### What you need to do
Below are some records. Print all of them exactly as they appear.

### Available records
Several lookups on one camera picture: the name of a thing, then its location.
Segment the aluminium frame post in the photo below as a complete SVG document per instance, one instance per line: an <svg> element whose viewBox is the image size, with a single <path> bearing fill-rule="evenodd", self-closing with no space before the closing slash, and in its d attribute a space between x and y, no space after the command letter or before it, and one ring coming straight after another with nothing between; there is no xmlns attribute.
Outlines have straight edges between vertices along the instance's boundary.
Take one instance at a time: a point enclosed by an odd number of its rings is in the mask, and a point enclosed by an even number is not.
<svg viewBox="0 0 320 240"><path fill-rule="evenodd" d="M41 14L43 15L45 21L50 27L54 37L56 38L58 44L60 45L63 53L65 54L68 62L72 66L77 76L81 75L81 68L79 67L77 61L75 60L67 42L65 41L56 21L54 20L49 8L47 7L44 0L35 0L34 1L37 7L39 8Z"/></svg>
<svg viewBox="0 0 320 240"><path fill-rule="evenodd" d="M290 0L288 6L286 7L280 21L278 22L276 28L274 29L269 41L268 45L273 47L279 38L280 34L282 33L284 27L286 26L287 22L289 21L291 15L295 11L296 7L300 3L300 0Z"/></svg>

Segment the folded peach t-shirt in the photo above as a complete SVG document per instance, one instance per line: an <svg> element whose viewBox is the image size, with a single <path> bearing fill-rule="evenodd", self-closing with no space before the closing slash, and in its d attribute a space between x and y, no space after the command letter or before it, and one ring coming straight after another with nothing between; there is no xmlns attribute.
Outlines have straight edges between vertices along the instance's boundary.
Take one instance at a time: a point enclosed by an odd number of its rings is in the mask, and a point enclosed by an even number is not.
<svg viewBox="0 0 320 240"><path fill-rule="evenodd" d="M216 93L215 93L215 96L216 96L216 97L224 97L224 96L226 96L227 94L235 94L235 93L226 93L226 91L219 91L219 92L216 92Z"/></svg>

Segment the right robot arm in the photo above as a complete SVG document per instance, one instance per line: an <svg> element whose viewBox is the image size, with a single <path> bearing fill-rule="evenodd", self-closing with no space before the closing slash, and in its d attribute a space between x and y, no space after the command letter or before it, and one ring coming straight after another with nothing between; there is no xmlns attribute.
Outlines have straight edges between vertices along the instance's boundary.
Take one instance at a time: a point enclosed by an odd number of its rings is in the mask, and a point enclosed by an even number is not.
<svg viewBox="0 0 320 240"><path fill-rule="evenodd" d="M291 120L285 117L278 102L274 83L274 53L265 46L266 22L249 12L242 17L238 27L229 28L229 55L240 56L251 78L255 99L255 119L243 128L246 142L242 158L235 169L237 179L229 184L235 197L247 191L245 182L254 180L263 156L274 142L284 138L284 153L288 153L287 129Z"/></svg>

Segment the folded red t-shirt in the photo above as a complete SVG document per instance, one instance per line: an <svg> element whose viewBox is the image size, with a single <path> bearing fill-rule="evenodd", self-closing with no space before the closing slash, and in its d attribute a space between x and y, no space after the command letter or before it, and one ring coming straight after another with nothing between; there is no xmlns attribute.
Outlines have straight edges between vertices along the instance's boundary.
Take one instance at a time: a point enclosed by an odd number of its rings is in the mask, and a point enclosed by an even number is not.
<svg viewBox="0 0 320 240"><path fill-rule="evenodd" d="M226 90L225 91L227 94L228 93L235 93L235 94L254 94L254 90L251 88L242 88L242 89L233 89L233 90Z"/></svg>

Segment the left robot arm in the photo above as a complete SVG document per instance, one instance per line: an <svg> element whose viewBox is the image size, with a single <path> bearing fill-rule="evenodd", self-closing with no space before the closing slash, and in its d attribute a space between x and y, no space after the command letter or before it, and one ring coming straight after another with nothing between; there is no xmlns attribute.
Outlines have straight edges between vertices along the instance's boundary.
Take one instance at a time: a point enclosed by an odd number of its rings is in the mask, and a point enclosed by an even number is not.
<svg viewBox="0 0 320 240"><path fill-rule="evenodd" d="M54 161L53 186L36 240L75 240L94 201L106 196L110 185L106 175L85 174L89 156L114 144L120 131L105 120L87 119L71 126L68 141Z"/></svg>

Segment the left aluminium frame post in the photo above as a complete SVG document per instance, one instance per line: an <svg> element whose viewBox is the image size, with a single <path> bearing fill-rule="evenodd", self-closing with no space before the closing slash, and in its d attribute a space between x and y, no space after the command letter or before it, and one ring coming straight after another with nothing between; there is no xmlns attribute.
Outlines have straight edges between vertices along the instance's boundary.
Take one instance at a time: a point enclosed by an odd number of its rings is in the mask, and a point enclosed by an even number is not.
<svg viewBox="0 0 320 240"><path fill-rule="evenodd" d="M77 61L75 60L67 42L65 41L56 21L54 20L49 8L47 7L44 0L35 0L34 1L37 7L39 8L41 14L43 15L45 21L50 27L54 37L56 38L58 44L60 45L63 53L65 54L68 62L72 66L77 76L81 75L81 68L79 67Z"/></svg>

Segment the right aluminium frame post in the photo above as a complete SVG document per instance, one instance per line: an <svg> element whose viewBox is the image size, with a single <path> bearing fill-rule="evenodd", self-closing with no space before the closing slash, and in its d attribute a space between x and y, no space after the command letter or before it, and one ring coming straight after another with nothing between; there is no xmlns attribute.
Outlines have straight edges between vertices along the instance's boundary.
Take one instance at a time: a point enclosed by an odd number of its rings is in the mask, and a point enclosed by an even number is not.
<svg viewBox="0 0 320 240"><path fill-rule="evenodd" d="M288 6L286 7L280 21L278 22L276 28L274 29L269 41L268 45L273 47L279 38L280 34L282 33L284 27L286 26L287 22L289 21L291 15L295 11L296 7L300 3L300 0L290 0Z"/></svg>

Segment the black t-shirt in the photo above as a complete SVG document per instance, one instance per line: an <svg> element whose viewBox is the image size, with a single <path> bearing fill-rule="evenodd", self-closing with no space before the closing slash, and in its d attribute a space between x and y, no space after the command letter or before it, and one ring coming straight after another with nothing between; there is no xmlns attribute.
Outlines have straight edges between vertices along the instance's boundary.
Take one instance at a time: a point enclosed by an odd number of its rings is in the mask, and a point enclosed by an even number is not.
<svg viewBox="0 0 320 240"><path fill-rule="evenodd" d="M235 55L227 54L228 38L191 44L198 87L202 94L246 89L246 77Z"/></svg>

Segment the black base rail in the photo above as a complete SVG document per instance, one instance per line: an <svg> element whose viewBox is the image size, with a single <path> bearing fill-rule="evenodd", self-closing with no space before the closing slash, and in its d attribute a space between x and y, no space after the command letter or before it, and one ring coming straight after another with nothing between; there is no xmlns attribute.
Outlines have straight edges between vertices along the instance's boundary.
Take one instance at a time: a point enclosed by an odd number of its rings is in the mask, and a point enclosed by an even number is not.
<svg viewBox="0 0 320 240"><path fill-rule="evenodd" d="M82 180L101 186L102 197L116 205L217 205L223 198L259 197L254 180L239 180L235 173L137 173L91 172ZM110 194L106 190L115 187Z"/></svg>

### Response box
Several lookups on one camera picture: the name of a thing, then its location.
Segment the aluminium frame post in the photo below as a complete SVG document per instance, one instance per line: an <svg> element whose viewBox is the image size, with a single <path> bearing fill-rule="evenodd", self-closing with no space before the closing slash, and in its d attribute a space between x and y, no space after the command letter or before it, and one ring coming straight after another with nothing between; there is no xmlns attribute.
Outlines have straight edges between vertices along the instance's boundary.
Take one instance at a time: a point enclosed by an odd number of its rings is in the mask, and a point enclosed by an even number is not.
<svg viewBox="0 0 320 240"><path fill-rule="evenodd" d="M41 14L43 15L45 21L50 27L54 37L56 38L58 44L60 45L63 53L65 54L68 62L72 66L77 76L81 75L81 68L79 67L77 61L75 60L67 42L65 41L56 21L54 20L49 8L47 7L44 0L35 0L34 1L37 7L39 8Z"/></svg>
<svg viewBox="0 0 320 240"><path fill-rule="evenodd" d="M290 0L288 6L286 7L280 21L278 22L276 28L274 29L269 41L268 45L273 47L279 38L280 34L282 33L284 27L286 26L287 22L289 21L291 15L295 11L296 7L300 3L300 0Z"/></svg>

Segment the folded peach t-shirt in the photo above as a complete SVG document per instance, one instance per line: an <svg> element whose viewBox is the image size, with a single <path> bearing fill-rule="evenodd", self-closing with no space before the closing slash, and in its d attribute a space between x and y, no space after the command letter or before it, and one ring coming straight after another with nothing between; there is no xmlns attribute.
Outlines have straight edges between vertices along the instance's boundary.
Take one instance at a time: a point enclosed by an odd number of its rings is in the mask, and a point enclosed by an even number is not.
<svg viewBox="0 0 320 240"><path fill-rule="evenodd" d="M216 93L215 93L215 96L216 96L216 97L224 97L224 96L226 96L227 94L235 94L235 93L226 93L226 91L219 91L219 92L216 92Z"/></svg>

Segment the right robot arm in the photo above as a complete SVG document per instance, one instance per line: an <svg> element whose viewBox is the image size, with a single <path> bearing fill-rule="evenodd", self-closing with no space before the closing slash, and in its d attribute a space between x and y, no space after the command letter or before it, and one ring coming straight after another with nothing between; there is no xmlns attribute.
Outlines have straight edges between vertices along the instance's boundary.
Take one instance at a time: a point enclosed by an odd number of its rings is in the mask, and a point enclosed by an even number is not.
<svg viewBox="0 0 320 240"><path fill-rule="evenodd" d="M291 120L285 117L278 102L274 83L274 53L265 46L266 22L249 12L242 17L238 27L229 28L229 55L240 56L251 78L255 99L255 119L243 128L246 142L242 158L235 169L237 179L229 184L235 197L247 191L245 182L254 180L263 156L274 142L284 138L284 153L288 153L287 129Z"/></svg>

Segment the folded red t-shirt in the photo above as a complete SVG document per instance, one instance per line: an <svg> element whose viewBox is the image size, with a single <path> bearing fill-rule="evenodd", self-closing with no space before the closing slash, and in its d attribute a space between x and y, no space after the command letter or before it, and one ring coming straight after another with nothing between; there is no xmlns attribute.
Outlines have straight edges between vertices along the instance's boundary.
Take one instance at a time: a point enclosed by an odd number of its rings is in the mask, and a point enclosed by an even number is not.
<svg viewBox="0 0 320 240"><path fill-rule="evenodd" d="M226 90L225 91L227 94L228 93L235 93L235 94L254 94L254 90L251 88L242 88L242 89L233 89L233 90Z"/></svg>

Segment the left robot arm in the photo above as a complete SVG document per instance, one instance per line: an <svg> element whose viewBox is the image size, with a single <path> bearing fill-rule="evenodd", self-closing with no space before the closing slash, and in its d attribute a space between x and y, no space after the command letter or before it, and one ring coming straight after another with nothing between; there is no xmlns attribute.
Outlines have straight edges between vertices along the instance's boundary.
Take one instance at a time: a point enclosed by an odd number of its rings is in the mask, and a point enclosed by an even number is not.
<svg viewBox="0 0 320 240"><path fill-rule="evenodd" d="M54 161L53 186L36 240L75 240L94 201L106 196L110 185L106 175L85 174L89 156L114 144L120 131L105 120L87 119L71 126L68 141Z"/></svg>

Segment the left aluminium frame post in the photo above as a complete SVG document per instance, one instance per line: an <svg> element whose viewBox is the image size, with a single <path> bearing fill-rule="evenodd", self-closing with no space before the closing slash, and in its d attribute a space between x and y, no space after the command letter or before it, and one ring coming straight after another with nothing between; there is no xmlns attribute.
Outlines have straight edges between vertices along the instance's boundary.
Take one instance at a time: a point enclosed by an odd number of its rings is in the mask, and a point enclosed by an even number is not.
<svg viewBox="0 0 320 240"><path fill-rule="evenodd" d="M77 61L75 60L67 42L65 41L56 21L54 20L49 8L47 7L44 0L35 0L34 1L37 7L39 8L41 14L43 15L45 21L50 27L54 37L56 38L58 44L60 45L63 53L65 54L68 62L72 66L77 76L81 75L81 68L79 67Z"/></svg>

Segment the right aluminium frame post in the photo above as a complete SVG document per instance, one instance per line: an <svg> element whose viewBox is the image size, with a single <path> bearing fill-rule="evenodd", self-closing with no space before the closing slash, and in its d attribute a space between x and y, no space after the command letter or before it, and one ring coming straight after another with nothing between; there is no xmlns attribute.
Outlines have straight edges between vertices along the instance's boundary.
Take one instance at a time: a point enclosed by an odd number of its rings is in the mask, and a point enclosed by an even number is not.
<svg viewBox="0 0 320 240"><path fill-rule="evenodd" d="M288 6L286 7L280 21L278 22L276 28L274 29L269 41L268 45L273 47L279 38L280 34L282 33L284 27L286 26L287 22L289 21L291 15L295 11L296 7L300 3L300 0L290 0Z"/></svg>

Segment the black t-shirt in the photo above as a complete SVG document per instance, one instance per line: an <svg> element whose viewBox is the image size, with a single <path> bearing fill-rule="evenodd", self-closing with no space before the closing slash, and in its d attribute a space between x and y, no space after the command letter or before it, and one ring coming straight after another with nothing between; there is no xmlns attribute.
Outlines have straight edges between vertices along the instance's boundary.
Take one instance at a time: a point enclosed by an odd number of its rings is in the mask, and a point enclosed by an even number is not.
<svg viewBox="0 0 320 240"><path fill-rule="evenodd" d="M235 55L227 54L228 38L191 44L198 87L202 94L246 89L246 77Z"/></svg>

Segment the black base rail in the photo above as a complete SVG document per instance, one instance per line: an <svg> element whose viewBox is the image size, with a single <path> bearing fill-rule="evenodd", self-closing with no space before the closing slash, and in its d attribute a space between x and y, no space after the command letter or before it, and one ring coming straight after another with nothing between; there is no xmlns attribute.
Outlines have straight edges between vertices along the instance's boundary.
Take one instance at a time: a point enclosed by an odd number of its rings is in the mask, and a point enclosed by an even number is not.
<svg viewBox="0 0 320 240"><path fill-rule="evenodd" d="M82 180L101 186L102 197L116 205L217 205L223 198L259 197L254 180L239 180L235 173L137 173L91 172ZM110 194L106 190L115 187Z"/></svg>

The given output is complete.